Hanging in space and watching the stars was very calming. Soon, both Blair and Evan were into it; they began chatting in a more friendly way than they had to date. Rue looked for familiar constellations— they weren't that far from Erythrion yet— and then just let her eyes rest on the scene. Waiting for one of those billion stars to blink. The problem was, the eye played tricks. Things on her peripheral vision were constantly shifting. There were lots of false alarms over the next hour.
At last Evan said, "I think… I think I see it."
"Where?"
He pointed. "Four or five stars have disappeared over there."
"What's the constellation?"
"The Horologium."
"Okay.
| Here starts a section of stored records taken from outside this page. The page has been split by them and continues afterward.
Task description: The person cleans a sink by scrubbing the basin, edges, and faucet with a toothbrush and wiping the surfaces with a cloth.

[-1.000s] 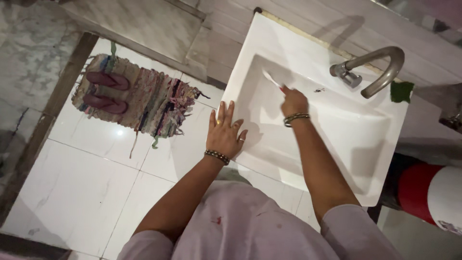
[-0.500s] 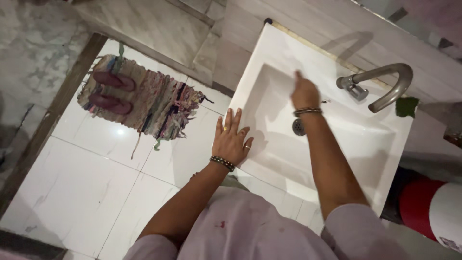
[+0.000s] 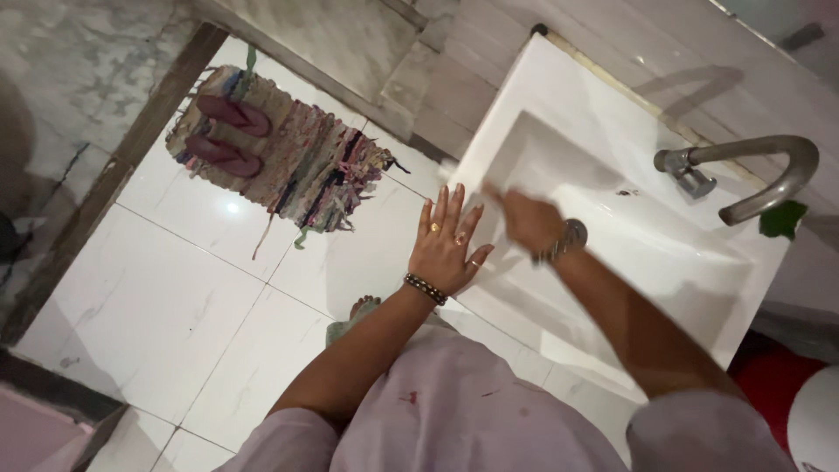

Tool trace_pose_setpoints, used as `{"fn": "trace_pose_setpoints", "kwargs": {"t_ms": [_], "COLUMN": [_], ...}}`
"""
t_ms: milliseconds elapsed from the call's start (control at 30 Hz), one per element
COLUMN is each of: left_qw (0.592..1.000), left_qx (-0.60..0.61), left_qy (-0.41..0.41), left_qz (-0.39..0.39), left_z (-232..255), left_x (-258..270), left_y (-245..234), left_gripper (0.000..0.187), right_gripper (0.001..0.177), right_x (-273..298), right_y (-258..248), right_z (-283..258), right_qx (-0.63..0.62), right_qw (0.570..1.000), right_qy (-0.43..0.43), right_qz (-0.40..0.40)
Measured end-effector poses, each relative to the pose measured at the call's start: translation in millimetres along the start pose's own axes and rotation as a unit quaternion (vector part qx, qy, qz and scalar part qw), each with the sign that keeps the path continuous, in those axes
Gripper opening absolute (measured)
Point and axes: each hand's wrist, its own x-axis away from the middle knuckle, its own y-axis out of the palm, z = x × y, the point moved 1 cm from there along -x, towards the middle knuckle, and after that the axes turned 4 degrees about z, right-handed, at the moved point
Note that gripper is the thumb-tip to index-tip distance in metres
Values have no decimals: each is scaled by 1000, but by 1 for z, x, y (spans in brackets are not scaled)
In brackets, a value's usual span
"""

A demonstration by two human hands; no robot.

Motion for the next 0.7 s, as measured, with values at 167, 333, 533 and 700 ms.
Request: {"fn": "trace_pose_setpoints", "kwargs": {"t_ms": [167,333,533,700], "left_qw": [1000,1000,987,952], "left_qx": [-9,19,119,273], "left_qy": [11,3,8,-30], "left_qz": [3,23,110,138], "left_z": [-2,-5,-14,-21], "left_x": [3,4,7,7], "left_y": [3,5,3,1], "left_gripper": [70,72,83,76], "right_gripper": [54,53,49,44], "right_x": [-28,-48,53,3], "right_y": [-17,-34,-29,-52], "right_z": [20,25,-45,38], "right_qx": [13,-27,-51,-25], "right_qw": [993,980,998,974], "right_qy": [75,64,18,155], "right_qz": [89,188,29,166]}}
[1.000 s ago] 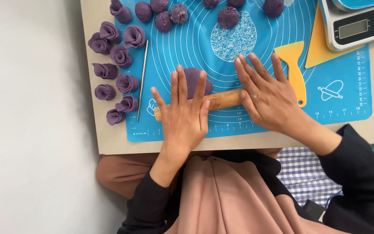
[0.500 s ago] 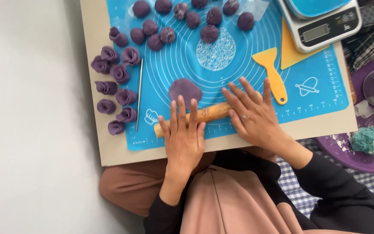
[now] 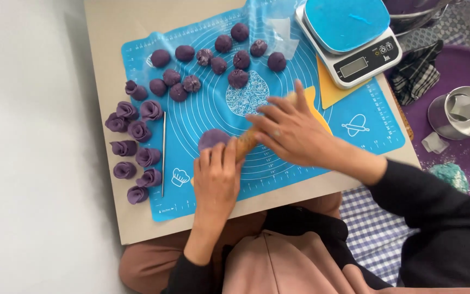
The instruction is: Shaping purple dough into decorative rose shapes using a rolling pin and a scraper on a silicone mat.
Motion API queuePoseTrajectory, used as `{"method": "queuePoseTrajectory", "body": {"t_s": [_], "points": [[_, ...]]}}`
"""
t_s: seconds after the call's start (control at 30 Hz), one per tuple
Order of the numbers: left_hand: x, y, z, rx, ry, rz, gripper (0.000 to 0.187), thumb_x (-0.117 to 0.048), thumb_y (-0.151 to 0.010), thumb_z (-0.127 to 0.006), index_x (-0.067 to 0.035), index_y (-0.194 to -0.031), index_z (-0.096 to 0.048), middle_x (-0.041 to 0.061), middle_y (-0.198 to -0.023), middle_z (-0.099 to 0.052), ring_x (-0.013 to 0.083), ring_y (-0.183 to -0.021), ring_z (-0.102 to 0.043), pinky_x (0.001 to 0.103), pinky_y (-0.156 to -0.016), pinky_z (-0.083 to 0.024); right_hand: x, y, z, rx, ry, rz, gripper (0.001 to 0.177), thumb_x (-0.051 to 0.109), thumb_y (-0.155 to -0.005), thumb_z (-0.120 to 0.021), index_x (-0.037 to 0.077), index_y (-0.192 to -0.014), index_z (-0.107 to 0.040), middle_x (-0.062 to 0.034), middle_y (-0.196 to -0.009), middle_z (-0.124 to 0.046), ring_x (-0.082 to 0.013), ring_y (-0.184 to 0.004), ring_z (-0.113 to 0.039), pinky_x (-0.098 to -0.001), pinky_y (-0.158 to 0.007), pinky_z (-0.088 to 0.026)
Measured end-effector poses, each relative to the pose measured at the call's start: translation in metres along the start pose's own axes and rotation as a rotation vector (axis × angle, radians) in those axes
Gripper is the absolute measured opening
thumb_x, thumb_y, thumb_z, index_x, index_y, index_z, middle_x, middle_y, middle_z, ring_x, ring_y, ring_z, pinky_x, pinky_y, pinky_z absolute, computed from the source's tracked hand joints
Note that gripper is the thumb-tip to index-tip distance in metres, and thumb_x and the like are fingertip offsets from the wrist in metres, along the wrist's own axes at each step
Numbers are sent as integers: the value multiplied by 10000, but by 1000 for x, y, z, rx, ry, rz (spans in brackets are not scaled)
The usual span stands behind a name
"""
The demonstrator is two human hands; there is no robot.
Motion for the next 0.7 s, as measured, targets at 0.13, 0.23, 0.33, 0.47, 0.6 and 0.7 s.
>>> {"method": "queuePoseTrajectory", "body": {"t_s": [0.13,0.23,0.33,0.47,0.6,0.7], "points": [[8,-21,-26,-36,19,1,514,-286,-818,-851,-141,-1270,-654,28,-1026,-624,210,-1036,-549,372,-919,-412,1,-54,-16,-186,1,92,476,491,-1111,-341,217,-1418,-581,-119,-1373,-584,-358,-1364,-473,-705,-1165,-90],[15,-26,-40,-43,40,14,446,-275,-812,-868,-120,-1186,-680,39,-996,-636,209,-1017,-540,382,-943,-384,3,-80,-29,-337,48,87,561,515,-1108,-313,214,-1558,-459,-169,-1430,-531,-414,-1378,-444,-728,-1147,-80],[19,-26,-40,-35,21,3,406,-282,-799,-875,-147,-1129,-680,13,-968,-627,182,-1002,-531,381,-976,-386,1,-84,-52,-366,-20,62,566,498,-1106,-262,234,-1575,-437,-165,-1469,-494,-427,-1432,-385,-727,-1155,-49],[40,-41,-35,34,392,154,284,-218,-989,-640,-45,-1210,-687,213,-1364,-468,393,-1266,-493,506,-1095,-411,-7,-83,-70,-105,-201,-44,555,509,-1109,-268,282,-1610,-345,-166,-1608,-329,-433,-1526,-198,-648,-1198,-76],[64,-65,-36,-18,192,291,448,-191,-1114,-419,-42,-1534,-461,300,-1618,-176,525,-1518,-154,674,-1201,-159,-10,-85,-83,30,-220,-43,559,489,-1099,-347,307,-1625,-296,-167,-1654,-248,-440,-1549,-99,-614,-1221,-101],[76,-54,-74,65,151,384,554,-270,-1112,-461,-108,-1623,-320,282,-1672,-63,537,-1532,-55,700,-1206,-125,-16,-94,-91,71,-277,6,661,384,-1023,-590,261,-1616,-326,-207,-1653,-213,-510,-1526,-83,-670,-1193,-172]]}}
Point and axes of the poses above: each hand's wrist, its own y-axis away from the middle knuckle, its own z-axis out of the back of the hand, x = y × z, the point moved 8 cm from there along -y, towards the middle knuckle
Corinna? Did you hear that? Aim the scope at the Pendulum Clock."
Ten minutes later, they had a confirmation: something was occluding the stars of the Horologium, in a line that paralleled their own course. When Corinna broke the news, they all cheered and Rue allowed herself a little grin of satisfaction. She had not let them down.
* * *
"N OW THAT WE know where to look, it should get easier," said Evan. "We can aim spotlights at the Horologium and see how many habitats we're dealing with."
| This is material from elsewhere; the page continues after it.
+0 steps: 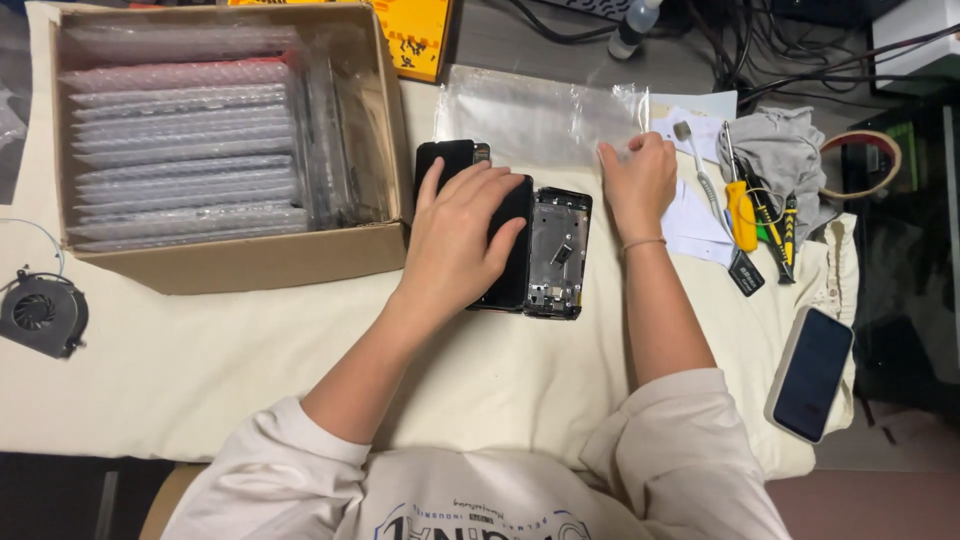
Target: The person is peeling protective plastic films from various mobile phone components, such as screens and frames, and then carefully placing them into a cardboard box with bubble wrap dividers.
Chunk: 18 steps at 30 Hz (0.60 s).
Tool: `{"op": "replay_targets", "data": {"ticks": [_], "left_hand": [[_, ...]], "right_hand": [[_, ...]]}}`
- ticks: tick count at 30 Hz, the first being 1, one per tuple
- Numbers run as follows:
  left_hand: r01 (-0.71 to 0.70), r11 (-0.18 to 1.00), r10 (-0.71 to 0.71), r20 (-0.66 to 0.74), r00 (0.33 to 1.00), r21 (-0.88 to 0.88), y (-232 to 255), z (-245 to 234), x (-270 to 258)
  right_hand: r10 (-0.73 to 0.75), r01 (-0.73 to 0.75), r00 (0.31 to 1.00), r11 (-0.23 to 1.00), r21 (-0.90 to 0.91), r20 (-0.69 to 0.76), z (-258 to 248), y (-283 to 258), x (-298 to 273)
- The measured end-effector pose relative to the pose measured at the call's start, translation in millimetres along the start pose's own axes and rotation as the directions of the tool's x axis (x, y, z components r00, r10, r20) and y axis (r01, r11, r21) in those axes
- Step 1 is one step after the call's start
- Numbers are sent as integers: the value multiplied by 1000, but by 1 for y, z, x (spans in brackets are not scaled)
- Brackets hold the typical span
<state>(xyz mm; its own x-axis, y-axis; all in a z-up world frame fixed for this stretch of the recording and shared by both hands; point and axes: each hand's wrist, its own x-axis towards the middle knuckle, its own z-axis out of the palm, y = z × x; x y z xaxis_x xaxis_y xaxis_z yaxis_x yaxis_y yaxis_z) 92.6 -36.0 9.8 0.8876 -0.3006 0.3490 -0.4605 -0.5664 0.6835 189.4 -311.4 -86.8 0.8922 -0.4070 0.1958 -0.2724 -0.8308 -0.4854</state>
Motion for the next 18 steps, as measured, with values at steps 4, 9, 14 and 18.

"What do you mean?" asked Blair. "We found the ship, didn't we?"
"Yes and no." Evan summoned the telescope window and began adjusting controls. "Most cyclers are built as constellations; you never keep all your life support in one basket, so to speak. If a cycler habitat hits a rock going at point-eight light-speed, the whole thing'll vaporize. The plow sail takes care of gas and small particles, but there's no way to avoid anything big. So we distribute the living quarters and cargo among several independent habitats and separate them by up to thousands of kilometers. We use jumpers to travel between them. So if I'm right," he said as he made a final adjustment, "the spot should find at least one more object out there."
Everyone gathered around and watched. The spotlight was programmed to track lines across the sky like an old-style cathode-ray tube. It had only been on for a few seconds before there was a pinprick flash of light in the window. "Got one!" shouted Evan. He reversed the spot and increased the magnification. And there it was.
Rue had studied cycler designs in the days leading up to their departure. What she saw looked a bit like Allemagne and didn't surprise her; a sphere was the best shape for retaining heat, an important consideration in interstellar space. Still, she felt her heart leap as she saw a silvery ball swim into focus, framed in stars.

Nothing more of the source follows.